Aim of the task:
Copy out the lines beginning at the one with "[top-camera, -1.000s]" and ending at the last line of the data, both included; pictures stay out.
*** Begin section ***
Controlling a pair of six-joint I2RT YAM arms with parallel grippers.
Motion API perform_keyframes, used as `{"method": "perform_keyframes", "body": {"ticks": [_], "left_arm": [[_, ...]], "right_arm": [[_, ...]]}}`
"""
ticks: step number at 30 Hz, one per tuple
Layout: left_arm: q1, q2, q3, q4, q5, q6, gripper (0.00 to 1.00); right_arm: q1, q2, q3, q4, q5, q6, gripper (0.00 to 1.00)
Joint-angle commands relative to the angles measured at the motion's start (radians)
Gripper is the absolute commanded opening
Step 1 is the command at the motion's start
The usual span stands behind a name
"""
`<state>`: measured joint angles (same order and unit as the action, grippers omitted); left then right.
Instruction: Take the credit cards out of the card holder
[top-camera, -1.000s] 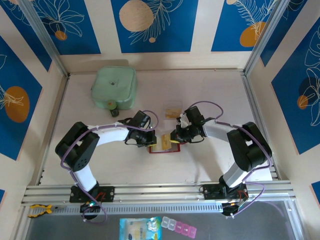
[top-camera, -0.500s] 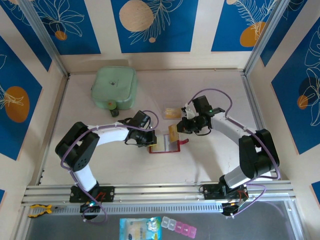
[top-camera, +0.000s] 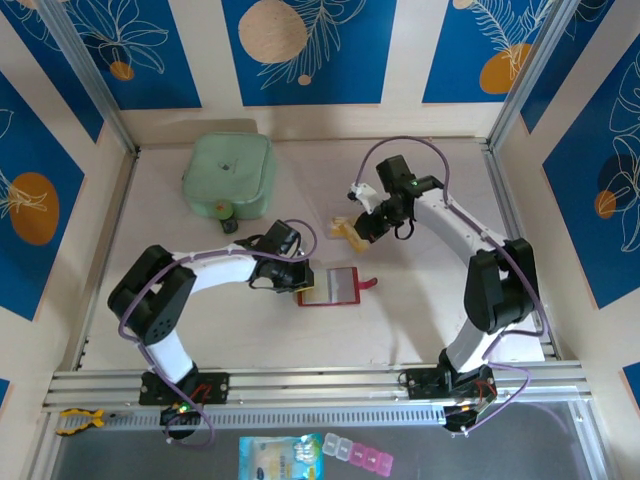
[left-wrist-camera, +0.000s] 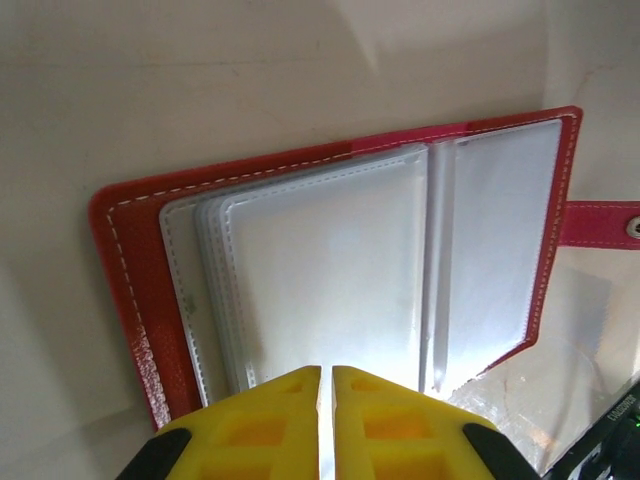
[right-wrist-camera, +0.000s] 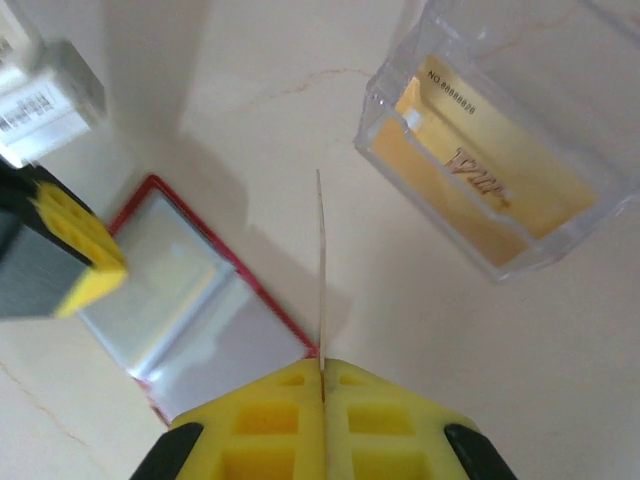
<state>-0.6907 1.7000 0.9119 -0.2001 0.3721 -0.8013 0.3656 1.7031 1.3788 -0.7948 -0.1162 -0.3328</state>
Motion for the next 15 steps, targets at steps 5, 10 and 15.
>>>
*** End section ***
Finished exercise:
[top-camera, -1.000s] 
[top-camera, -0.500s] 
[top-camera, +0.000s] 
[left-wrist-camera, +0.000s] 
[right-wrist-camera, +0.000s] 
<state>-0.6907 1.7000 0.9119 -0.2001 0.3721 -0.8013 0.3656 1.7031 1.3788 -0.7948 -0.1162 -0.3328</state>
Motion for the next 15 steps, targets at steps 5, 10 and 15.
>>>

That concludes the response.